Activity – Find every line containing the string "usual" in the data below, and report how many there are, with no other words.

Recorded data –
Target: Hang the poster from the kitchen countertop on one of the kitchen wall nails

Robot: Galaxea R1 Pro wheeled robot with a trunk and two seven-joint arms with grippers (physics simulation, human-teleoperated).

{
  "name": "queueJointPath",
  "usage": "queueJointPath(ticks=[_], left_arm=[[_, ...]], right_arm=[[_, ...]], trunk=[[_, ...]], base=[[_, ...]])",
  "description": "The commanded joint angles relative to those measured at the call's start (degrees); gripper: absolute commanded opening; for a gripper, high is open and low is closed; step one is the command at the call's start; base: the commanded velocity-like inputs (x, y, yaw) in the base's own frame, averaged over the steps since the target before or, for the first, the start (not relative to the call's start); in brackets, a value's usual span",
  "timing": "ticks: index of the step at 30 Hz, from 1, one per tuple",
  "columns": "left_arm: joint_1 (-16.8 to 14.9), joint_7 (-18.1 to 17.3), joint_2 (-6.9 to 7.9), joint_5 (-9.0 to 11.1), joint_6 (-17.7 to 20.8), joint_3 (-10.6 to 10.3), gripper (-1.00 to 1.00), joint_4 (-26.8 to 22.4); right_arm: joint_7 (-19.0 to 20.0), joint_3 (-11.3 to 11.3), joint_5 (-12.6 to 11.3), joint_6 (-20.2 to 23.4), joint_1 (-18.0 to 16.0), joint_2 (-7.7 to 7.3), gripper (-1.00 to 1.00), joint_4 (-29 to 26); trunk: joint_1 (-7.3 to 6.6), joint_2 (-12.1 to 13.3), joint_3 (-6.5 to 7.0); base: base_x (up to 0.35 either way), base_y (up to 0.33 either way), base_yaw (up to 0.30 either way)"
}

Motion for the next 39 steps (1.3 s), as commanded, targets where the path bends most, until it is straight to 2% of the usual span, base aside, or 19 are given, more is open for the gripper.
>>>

Exercise response – 2